Roma, 4 lug. (TMNews) – Lega sempre più in pressing, dalle missioni militari all’estero in cui è impegnata l’Italia, al trasferimento entro fine mese a Monza dei ministeri dio Economia, Semplificazione e Riforme, fino al ‘no pasaran’ dei rifiuti di Napoli anche oltre al linea del Pò.
“Quando dico che voleranno le sedie se non ci saranno i fatti – è tornato ad ammonire il ministro Roberto Calderoli, coordinatore delle segreterie della Lgea- non faccio minacce. E’ semplicemente che o si fanno le cose o ci crolla in testa il tetto e ce ne andiamo tutti a casa. Ci sono moltissime cose da fare: alcune sono state fatte, altre avviate, altre nulla. Io dico che o ci sbrighiamo o ci cade la casa addosso”.
Prossimo banco di prova, insieme alla manovra, sarà il decreto per il rifinanziamento delle missioni all’estero. “Abbiamo chiesto – ha ricordato Calderoli in una intervista al Corriere della Sera- un ritiro graduale: o ce lo danno o votiamo contro la manovra.

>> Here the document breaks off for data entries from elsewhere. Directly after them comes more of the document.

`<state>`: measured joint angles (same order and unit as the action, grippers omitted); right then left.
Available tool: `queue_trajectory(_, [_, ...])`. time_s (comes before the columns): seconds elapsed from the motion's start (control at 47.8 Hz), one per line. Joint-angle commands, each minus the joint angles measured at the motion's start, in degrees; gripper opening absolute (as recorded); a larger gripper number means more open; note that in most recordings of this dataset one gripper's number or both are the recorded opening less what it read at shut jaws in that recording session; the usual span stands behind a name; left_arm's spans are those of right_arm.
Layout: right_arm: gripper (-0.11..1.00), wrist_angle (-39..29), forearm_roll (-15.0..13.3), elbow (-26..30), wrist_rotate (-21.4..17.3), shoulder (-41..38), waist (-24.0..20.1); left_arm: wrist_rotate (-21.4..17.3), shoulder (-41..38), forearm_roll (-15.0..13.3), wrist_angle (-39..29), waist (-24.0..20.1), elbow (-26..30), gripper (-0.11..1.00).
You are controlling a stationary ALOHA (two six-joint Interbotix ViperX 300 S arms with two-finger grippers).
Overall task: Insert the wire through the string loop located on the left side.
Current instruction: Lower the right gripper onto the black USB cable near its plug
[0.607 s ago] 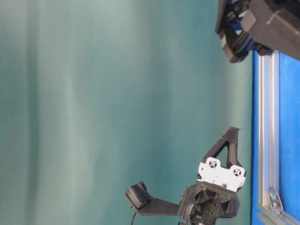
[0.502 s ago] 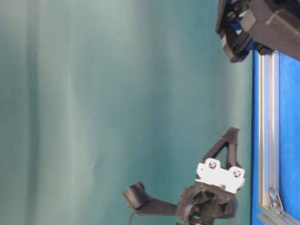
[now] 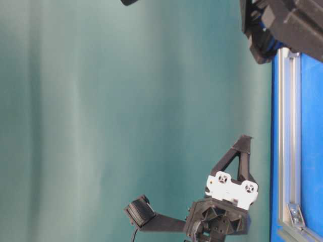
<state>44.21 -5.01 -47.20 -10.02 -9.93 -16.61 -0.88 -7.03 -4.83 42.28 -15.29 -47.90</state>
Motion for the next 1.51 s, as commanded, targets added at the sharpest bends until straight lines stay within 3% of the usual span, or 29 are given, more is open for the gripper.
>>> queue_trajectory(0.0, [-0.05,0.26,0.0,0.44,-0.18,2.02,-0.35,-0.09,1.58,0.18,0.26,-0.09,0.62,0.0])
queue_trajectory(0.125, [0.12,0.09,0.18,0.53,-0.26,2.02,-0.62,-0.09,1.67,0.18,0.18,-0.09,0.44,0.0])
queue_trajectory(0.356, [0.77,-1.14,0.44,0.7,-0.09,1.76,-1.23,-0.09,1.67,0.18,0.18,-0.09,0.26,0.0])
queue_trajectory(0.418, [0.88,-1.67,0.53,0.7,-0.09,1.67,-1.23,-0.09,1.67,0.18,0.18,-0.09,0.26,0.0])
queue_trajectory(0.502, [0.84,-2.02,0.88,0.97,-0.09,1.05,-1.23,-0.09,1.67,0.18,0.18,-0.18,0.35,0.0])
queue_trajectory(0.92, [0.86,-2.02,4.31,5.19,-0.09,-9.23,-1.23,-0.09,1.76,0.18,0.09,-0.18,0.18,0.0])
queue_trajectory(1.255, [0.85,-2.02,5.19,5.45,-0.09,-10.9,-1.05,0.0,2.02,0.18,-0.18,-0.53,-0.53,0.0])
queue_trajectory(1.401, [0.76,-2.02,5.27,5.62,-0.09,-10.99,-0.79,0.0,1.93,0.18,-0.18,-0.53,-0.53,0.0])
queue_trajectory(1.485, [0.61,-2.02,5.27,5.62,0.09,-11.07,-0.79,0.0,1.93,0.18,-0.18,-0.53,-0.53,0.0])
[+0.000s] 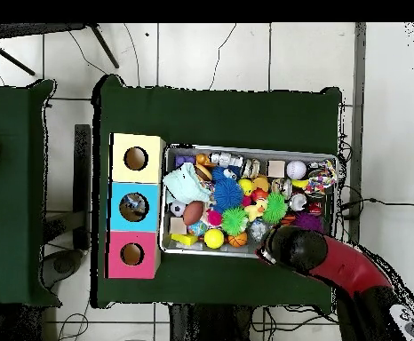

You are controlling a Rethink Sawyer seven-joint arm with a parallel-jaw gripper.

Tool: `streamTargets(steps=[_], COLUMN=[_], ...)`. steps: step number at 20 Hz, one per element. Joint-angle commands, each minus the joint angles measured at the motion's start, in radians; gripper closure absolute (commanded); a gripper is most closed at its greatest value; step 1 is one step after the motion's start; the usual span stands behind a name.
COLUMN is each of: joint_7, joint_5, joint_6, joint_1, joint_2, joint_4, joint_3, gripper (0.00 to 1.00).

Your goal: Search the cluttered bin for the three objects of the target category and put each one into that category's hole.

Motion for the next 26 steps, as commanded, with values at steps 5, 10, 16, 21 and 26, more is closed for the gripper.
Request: streamTargets(steps=[5, 10, 16, 21, 26], joint_7=[0.184, 0.163, 0.147, 0.111, 0.120], joint_5=[0.016, -0.003, -0.024, -0.053, -0.058], joint_6=[-0.058, -0.118, -0.172, -0.215, -0.207], joint_1=[-0.044, -0.067, -0.085, -0.106, -0.103], joint_2=[0.113, 0.176, 0.236, 0.285, 0.281], joint_4=[-0.059, -0.096, -0.137, -0.186, -0.195], joint_3=[0.068, 0.087, 0.098, 0.113, 0.105], gripper=[1.00, 1.00, 1.00, 1.00, 0.00])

Ci sono troppi soldi e troppi morti. L’esportazione della democrazia che abbiamo provato non funziona: certi popoli viaggiano con tempi diversi. E poi l’Italia non può essere settima potenza per importanza nel mondo ma seconda o terza per impegno in missioni all’estero: non vorrei che qualcuno avesse manie di grandezza”.

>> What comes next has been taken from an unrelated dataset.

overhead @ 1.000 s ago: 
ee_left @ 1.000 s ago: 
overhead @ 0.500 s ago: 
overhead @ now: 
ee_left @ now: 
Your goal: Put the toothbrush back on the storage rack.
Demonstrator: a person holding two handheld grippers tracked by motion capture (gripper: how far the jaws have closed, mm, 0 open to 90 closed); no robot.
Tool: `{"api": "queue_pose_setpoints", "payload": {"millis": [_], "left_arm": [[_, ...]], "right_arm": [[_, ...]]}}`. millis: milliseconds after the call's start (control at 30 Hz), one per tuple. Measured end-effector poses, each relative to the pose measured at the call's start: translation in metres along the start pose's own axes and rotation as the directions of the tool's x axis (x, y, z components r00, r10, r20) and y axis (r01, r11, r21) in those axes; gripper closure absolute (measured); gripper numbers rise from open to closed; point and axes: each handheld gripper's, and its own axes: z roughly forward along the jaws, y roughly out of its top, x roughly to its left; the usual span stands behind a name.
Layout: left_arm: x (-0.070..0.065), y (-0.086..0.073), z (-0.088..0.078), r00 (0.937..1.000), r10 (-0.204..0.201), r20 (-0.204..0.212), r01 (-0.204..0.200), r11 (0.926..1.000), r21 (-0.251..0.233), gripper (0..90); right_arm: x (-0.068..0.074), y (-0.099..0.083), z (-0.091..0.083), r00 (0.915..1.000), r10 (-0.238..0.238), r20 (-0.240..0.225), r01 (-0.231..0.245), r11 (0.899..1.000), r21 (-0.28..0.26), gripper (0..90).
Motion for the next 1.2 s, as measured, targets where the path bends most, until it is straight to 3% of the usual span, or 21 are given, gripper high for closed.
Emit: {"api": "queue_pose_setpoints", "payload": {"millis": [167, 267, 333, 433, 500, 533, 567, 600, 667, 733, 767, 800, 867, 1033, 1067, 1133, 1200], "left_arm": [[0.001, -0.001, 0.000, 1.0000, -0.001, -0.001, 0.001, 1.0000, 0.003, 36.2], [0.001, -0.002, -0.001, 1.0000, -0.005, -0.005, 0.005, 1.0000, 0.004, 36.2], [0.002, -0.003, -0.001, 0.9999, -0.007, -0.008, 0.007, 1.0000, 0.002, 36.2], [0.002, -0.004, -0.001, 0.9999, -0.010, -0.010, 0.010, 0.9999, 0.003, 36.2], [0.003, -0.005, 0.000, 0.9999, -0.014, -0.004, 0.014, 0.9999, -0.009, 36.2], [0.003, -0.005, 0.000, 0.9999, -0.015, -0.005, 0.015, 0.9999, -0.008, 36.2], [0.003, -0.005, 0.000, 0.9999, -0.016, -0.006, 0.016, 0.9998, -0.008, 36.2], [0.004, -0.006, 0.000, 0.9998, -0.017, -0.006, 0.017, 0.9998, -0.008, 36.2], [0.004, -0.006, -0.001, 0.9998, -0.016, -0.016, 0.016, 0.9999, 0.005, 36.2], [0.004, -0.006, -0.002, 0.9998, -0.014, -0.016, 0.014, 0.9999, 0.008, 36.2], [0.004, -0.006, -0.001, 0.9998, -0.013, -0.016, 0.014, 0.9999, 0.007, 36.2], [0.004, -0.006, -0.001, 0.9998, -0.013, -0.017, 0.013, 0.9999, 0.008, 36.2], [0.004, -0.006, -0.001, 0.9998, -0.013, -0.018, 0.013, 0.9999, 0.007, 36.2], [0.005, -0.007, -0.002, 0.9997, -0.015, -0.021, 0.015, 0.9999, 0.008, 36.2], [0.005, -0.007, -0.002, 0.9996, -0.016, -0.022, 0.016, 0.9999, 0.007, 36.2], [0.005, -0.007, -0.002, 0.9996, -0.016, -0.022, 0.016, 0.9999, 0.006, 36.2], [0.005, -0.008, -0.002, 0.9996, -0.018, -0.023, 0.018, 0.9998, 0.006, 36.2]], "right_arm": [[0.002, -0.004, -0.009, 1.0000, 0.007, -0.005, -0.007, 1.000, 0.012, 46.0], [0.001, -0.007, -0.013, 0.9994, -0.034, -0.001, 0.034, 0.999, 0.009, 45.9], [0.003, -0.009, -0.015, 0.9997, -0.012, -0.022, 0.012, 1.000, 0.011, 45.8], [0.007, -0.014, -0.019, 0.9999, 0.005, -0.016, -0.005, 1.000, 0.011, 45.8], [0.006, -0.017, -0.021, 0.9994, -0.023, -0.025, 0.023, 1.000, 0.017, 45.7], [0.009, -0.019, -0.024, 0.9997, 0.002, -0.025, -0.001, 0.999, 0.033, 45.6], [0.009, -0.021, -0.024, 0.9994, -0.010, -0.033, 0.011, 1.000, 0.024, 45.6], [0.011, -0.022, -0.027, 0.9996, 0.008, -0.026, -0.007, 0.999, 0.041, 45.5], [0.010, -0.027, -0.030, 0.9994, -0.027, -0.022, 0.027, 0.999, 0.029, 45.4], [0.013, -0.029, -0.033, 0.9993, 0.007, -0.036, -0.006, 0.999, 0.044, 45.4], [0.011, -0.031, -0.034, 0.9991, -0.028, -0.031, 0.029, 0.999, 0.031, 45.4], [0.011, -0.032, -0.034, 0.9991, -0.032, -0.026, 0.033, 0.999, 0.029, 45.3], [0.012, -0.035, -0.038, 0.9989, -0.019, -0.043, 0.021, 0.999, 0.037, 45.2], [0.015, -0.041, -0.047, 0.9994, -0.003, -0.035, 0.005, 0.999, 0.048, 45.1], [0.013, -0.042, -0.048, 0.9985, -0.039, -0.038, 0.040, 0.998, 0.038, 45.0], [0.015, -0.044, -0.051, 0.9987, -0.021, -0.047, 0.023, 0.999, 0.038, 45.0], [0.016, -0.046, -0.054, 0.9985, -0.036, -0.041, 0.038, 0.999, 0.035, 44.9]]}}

Quanto al trasfermento a Villa Reale a Monza di sedi ministeriali, “ho già visto – ha assicurato Calderoli- le targhe: entro fino luglio ci saranno le due sedi operative dei ministeri di Semplificazione e Riforme e anche di quello dell’Economia…”. Linea dura senza cedimenti, infine, anche sui rifiuti. “Napolitano – ha detto Calderoli, replicando le parole di Bossi- doveva rivolgere il suo monito non al Governo ma ai veri responsabili: i politici locali. E’ come dice Bossi: ci tiene molto perchè lui è di lì. Il Governo ha sbagliato: non avrebbe dovuto occuparsene proprio…”.